Он замолк, и я почувствовала, что Давыдов сейчас обратится ко мне. И, не дожидаясь вопроса, я сказала.
— Я пришла сюда, чтобы научиться искусству, которое я люблю всем сердцем, всем существом моим… Не знаю, что выйдет из меня: актриса или бездарность, но… какая-то огромная сила владеет мною… Что-то поднимает меня от земли и носит вихрем, когда я читаю стихи в лесу, в поле, у озера или просто так, дома… В моих мечтах я создала замок Трумвиль, в котором была я принцессой Брандегильдой, а мой муж рыцарем Трумвилем… А мой маленький принц, мой ребенок…
Я задохнулась на минуту. "Осрамилась! Осрамилась!" — вспыхнули в душе моей огненные слова. Я боялась взглянуть в лицо «маэстро». Что он подумал обо мне, наверное, сумасшедшая, или просто глупая, тщеславная девчонка.
Но, должно быть, он понял меня, потому что сказал:
— Ну, дай Бог!
И тотчас же, переменив тему, заговорил о великой задаче артиста.

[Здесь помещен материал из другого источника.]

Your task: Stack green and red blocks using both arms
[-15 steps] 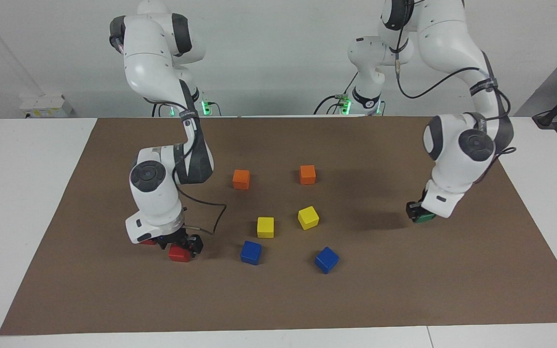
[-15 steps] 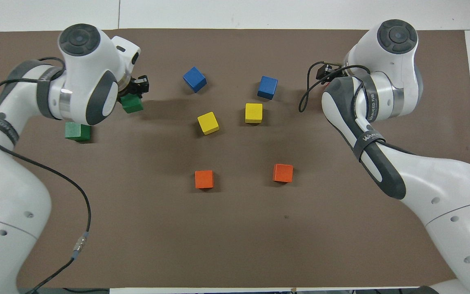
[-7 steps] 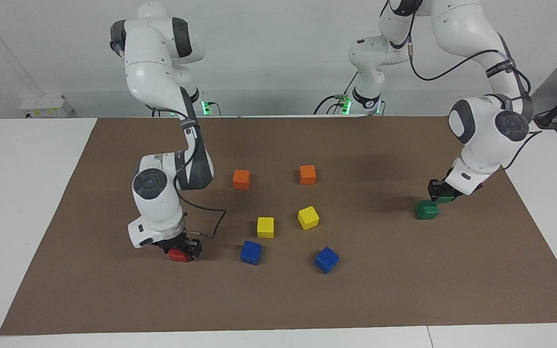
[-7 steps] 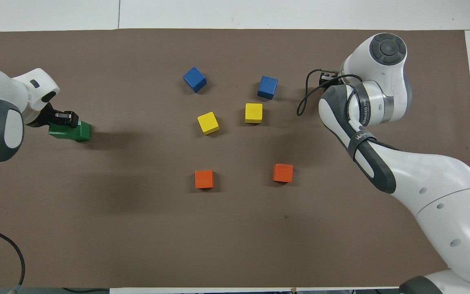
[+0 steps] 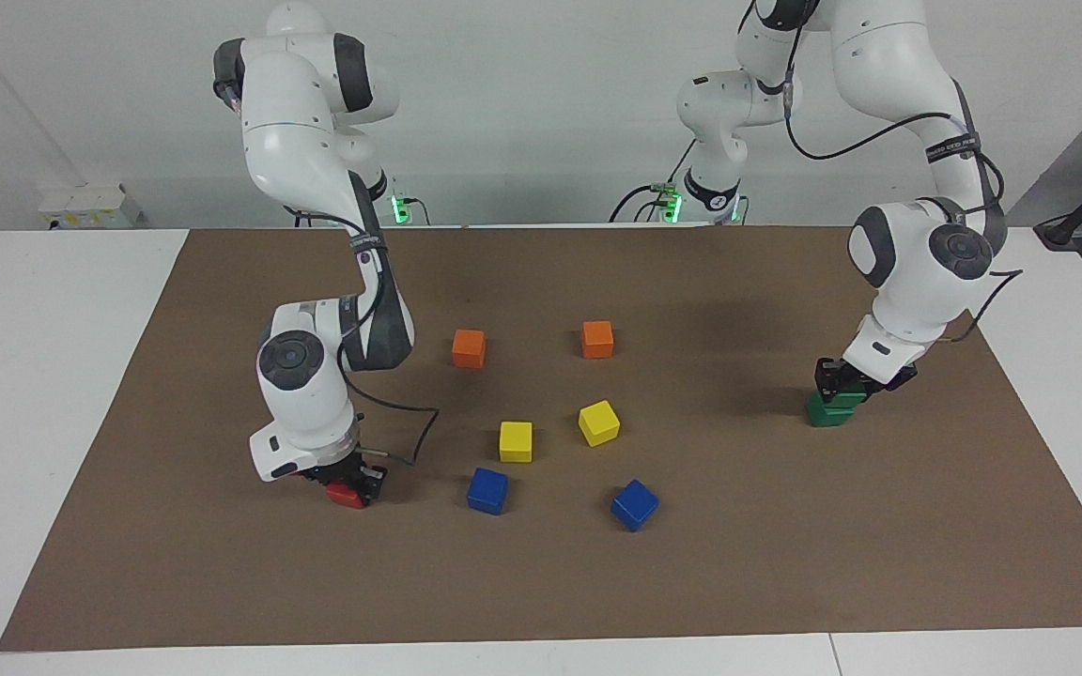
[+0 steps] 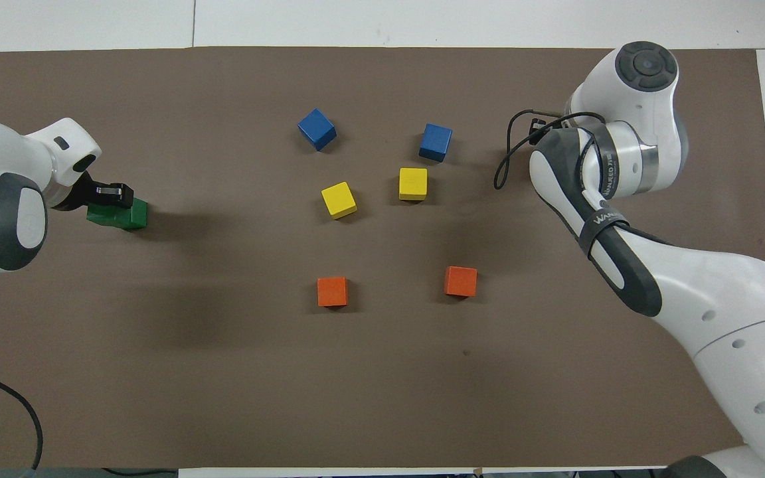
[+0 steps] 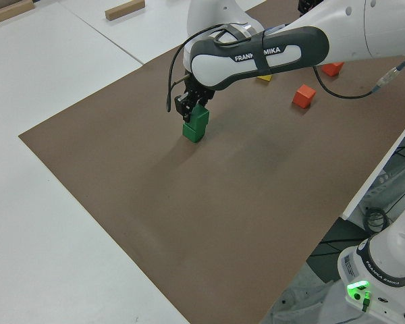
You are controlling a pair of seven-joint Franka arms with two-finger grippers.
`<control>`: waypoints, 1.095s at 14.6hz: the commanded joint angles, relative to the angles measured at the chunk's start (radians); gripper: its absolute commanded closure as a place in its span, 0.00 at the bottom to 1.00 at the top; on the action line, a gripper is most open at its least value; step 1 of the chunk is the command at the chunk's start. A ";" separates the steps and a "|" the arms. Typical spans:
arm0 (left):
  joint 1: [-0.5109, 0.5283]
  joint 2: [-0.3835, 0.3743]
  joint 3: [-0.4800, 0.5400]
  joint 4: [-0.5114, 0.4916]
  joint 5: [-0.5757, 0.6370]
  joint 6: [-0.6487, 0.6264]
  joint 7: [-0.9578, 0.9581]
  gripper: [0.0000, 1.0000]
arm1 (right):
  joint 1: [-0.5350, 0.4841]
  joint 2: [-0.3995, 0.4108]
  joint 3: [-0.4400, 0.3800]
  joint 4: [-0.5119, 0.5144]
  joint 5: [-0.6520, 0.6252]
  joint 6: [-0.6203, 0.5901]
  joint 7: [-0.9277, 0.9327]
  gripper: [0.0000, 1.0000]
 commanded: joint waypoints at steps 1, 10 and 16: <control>0.001 -0.024 0.004 -0.050 -0.018 0.051 -0.019 1.00 | -0.056 -0.117 0.014 -0.058 0.007 -0.068 -0.074 1.00; 0.002 -0.020 0.005 -0.068 -0.017 0.074 -0.006 0.13 | -0.130 -0.225 0.014 -0.339 0.013 0.203 -0.379 1.00; 0.002 -0.020 0.007 -0.045 -0.017 0.056 -0.006 0.00 | -0.134 -0.217 0.014 -0.342 0.015 0.217 -0.373 1.00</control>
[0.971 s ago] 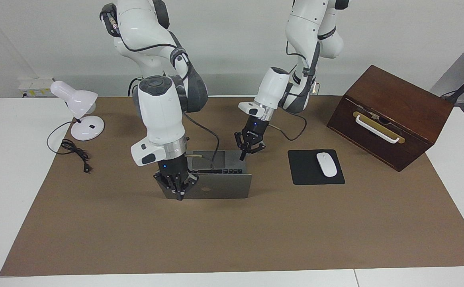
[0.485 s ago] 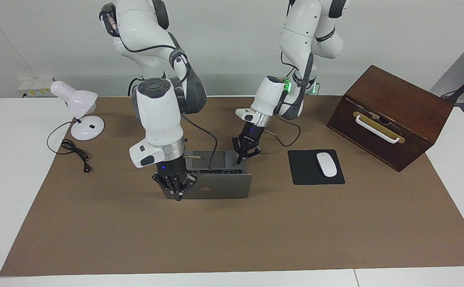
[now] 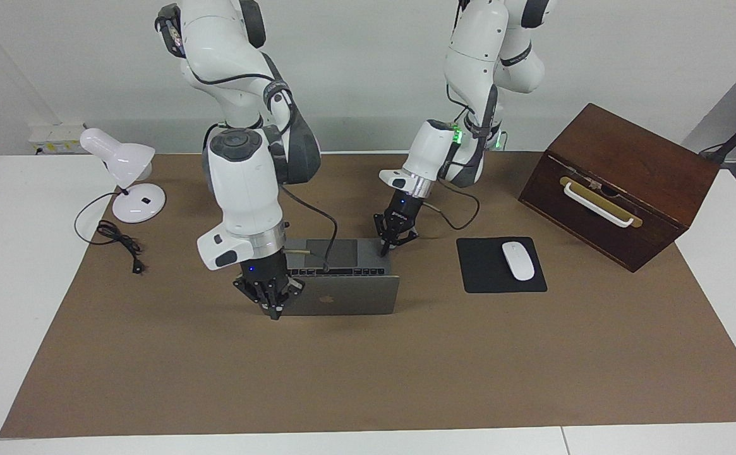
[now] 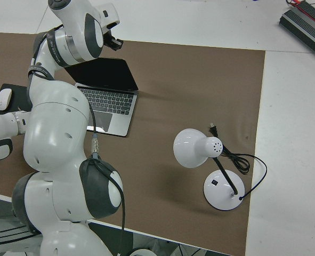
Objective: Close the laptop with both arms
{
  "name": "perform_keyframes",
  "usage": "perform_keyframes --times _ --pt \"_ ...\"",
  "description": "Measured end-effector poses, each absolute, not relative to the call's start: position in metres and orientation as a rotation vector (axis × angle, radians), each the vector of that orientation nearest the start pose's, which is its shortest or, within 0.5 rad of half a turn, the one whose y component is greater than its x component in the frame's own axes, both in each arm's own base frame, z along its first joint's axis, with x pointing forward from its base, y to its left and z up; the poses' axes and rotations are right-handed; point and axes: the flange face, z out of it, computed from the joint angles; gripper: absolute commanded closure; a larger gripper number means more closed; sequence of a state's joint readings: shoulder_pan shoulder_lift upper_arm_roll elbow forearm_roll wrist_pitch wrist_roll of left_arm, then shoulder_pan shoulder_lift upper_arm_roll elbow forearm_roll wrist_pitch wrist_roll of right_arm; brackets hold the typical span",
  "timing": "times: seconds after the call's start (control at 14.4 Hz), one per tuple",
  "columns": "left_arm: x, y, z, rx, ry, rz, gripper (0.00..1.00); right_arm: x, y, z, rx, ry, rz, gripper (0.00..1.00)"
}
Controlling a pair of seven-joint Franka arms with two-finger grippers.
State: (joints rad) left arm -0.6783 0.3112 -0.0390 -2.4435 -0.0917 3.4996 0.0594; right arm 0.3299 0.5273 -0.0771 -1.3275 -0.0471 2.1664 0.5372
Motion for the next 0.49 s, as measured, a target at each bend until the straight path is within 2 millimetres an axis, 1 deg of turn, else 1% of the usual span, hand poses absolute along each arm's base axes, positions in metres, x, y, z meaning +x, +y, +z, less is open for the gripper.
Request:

Он развернул нам картину огромного актерского труда, безостановочной работы, тяжелого, подчас непосильного, тернистого пути. "Кто надеется найти здесь, на этом поприще, — говорил он, — одни розы, яркие пестрые цветы, праздник жизни, веселье, радости и целый букет успеха, тот пусть уйдет скорее из нашего храма, пока не поздно еще. Здесь работа колоссальная и труд, порою непосильный для слабодушных. Разгильдяйству, лености здесь не место. Отбросить надо все, что не касается служения искусству. Многие легкомысленно идут на сцену только ради славы. Это грех, это преступление, за которое приходится потом платить горьким разочарованием; кто идет на сцену только с мечтою стать «известностью» — тот обыкновенно печально кончает свою карьеру, не достигнув цели. Искусства ради надо входить в наш храм. А для этого надо понять прежде всего высокую задачу театра. Театр должен оздоравливать толпу. Людям, измученным, больным душою и телом, усталым, истерзанным нуждою, горем, лишениями, он должен дать минуты отдохновения, радости, света. Людям порочным, недобрым — показать все их дурные стороны.